• _YOUR OBJECTIVE_:
The copy must match the data below line for line and contain no images.

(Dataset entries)

Content starts

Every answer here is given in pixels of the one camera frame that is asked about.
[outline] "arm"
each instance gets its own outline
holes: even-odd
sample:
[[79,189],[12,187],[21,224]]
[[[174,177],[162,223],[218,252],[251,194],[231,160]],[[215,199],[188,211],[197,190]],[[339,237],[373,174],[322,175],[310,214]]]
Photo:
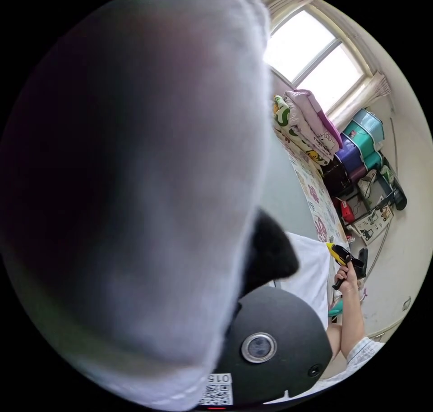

Content ends

• _WRITTEN ANSWER_:
Every answer here is given in pixels of the one camera frame that is asked about.
[outline] "arm"
each instance gets its own outline
holes: even-odd
sample:
[[79,189],[12,187],[21,224]]
[[[174,177],[162,223],[218,252],[251,194],[231,160]],[[215,199],[188,211],[197,190]],[[339,237],[373,174],[322,175],[310,214]]]
Photo:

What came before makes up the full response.